Dilema Perpanjangan Kontrak (Lapangan Minyak dan Gas Bumi)

Lisensi suatu blok atau wilayah kerja untuk eksplorasi dan produksi minyak secara umum berlaku antara 25-30 tahun, untuk gas periodenya bisa lebih lama lagi. Jauh sebelum kontrak berakhir (8-10 tahun tergantung lapangan minyak atau gas), kontraktor diizinkan mengajukan perpanjangan kontrak.

Kenapa jauh-jauh hari sudah diperbolehkan mengajukan perpanjangan? Hal ini tentu saja terkait dengan investasi. Kontraktor tidak mau mengambil risiko dengan melakukan investasi besar-besaran pada tahun ke 20-25, tetapi 5 tahun kemudian kontraknya diputus atau tidak dipepanjang.

Dari perspektif bisnis kondisi ini dapat dipahami, sama halnya dengan seorang yang mengontrak rumah, tentu sebelum hari-H kontrak berakhir, diperbolehkan mengajukan perpanjangan kontrak kepada yang punya rumah. Hal ini penting, supaya ada kepastian tidak akan diusir pada saat kontraknya berakhir. Bagi pemiliki rumah juga sebagai jaminan kelangsungan pendapatan, supaya penyewa tidak mendadak keluar. Si empu rumah bisa kehilangan kesempatan bagi penyewa berikutnya.

Dalam konteks lapangan minyak dan gas bumi, timbul pertanyaan: bagi pemerintah, apa semua kontrak yang habis, sebaiknya diperpanjang? jawabnya: tentu tidak, tergantung proposal yang dibawa kontraktor pada waktu mengajukan perpanjangan kontrak.

Cerita sederhananya seperti ini,

Kontraktor akan menghadap pihak yang berwenang (pemerintah) membawa usulan perpanjangan kontrak. Pada prinsipnya kontraktor akan menyatakan: seandainya kontrak tidak diperpanjang, maka kami tidak akan melakukan investasi lagi, baik untuk kegiatan eksplorasi maupun pengembangan. Agar kontrak dipertimbangkan untuk diperpanjang, maka kontraktor akan menunjukkan gambar berikut:

1. Ilustrasi Proposal Perpanjangan Kontrak

Ini adalah “senjata” kontraktor, yaitu rencana profil produksi seandainya kontrak diperpanjang. Kontraktor akan menyatakan: seandainya diberikan perpanjangan kontrak, profil produksi akan menjadi seperti ini, investasi untuk kegiatan eksplorasi dan pengmbangan akan dilanjutkan sehingga sebelum kontrak berakhirpun produksi sudah mulai meningkat. Dari sisi pemerintah tentu juga mempunyai pertimbangan tersendiri, seandainya kontraknya tidak diperpanjang, bagaimana profil produksinya?

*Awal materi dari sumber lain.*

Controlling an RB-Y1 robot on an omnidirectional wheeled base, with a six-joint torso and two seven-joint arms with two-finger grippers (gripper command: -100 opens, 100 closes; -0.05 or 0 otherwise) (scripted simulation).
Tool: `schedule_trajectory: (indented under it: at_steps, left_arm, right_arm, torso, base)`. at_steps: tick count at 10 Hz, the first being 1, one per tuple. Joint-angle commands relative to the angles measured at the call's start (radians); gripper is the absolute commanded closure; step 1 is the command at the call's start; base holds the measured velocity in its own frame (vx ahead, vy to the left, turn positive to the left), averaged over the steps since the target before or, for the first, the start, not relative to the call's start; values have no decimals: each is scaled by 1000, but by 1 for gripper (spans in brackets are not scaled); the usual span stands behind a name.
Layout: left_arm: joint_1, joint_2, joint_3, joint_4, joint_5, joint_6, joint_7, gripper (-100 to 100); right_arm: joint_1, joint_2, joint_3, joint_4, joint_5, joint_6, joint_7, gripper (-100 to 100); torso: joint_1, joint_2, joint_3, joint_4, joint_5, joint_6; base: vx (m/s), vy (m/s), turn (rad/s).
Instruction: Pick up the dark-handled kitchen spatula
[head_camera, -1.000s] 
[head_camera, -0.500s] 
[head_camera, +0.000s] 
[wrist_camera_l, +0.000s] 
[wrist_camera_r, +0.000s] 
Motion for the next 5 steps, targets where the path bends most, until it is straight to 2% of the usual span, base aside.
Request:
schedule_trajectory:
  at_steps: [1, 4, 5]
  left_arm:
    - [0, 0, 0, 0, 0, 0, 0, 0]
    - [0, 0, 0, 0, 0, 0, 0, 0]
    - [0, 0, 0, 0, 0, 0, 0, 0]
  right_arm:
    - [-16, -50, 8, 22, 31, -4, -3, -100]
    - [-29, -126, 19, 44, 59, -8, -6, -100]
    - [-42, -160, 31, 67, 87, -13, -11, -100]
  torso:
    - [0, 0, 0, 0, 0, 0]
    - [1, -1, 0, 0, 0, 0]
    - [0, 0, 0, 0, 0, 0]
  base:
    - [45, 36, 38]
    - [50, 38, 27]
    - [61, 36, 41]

2. Ilustrasi untuk Kasus Kontrak tidak Diperpanjang

Untuk tujuan ilustrasi, profil ini disedehanakan dengan asumsi kontrak ini tidak diperpanjang, pada saat perpanjangan operatornya diambil alih kontraktor lain atau oleh NOC. Tentu timbul pertanyaan, apakah profil produksinya tidak menjadi lebih jelek dibanding kontraktor lama mengingat mereka sudah mempunyai pengalaman di wilayah kerja tersebut?

Jawabannya bisa “ya”, bisa “tidak”. Karena kontraktor yang barupun sebenarnya bisa menghasilkan profil produksi lebih baik dengan metoda pendekatan dan teknologi yang dimilikinya, atau dengan menggunakan pengalamannya di wilayah kerja lain.

Contoh yang pernah terjadi

Ketika Pertamina membeli saham BP di Offshore North West Java (ONWJ) pada 2009, menjelang kontraknya berakhir (kontrak akan berakhir pada 2016). Setelah Pertamina menjadi operator menggantikan BP, kinerja lapangan tersebut menjadi lebih baik.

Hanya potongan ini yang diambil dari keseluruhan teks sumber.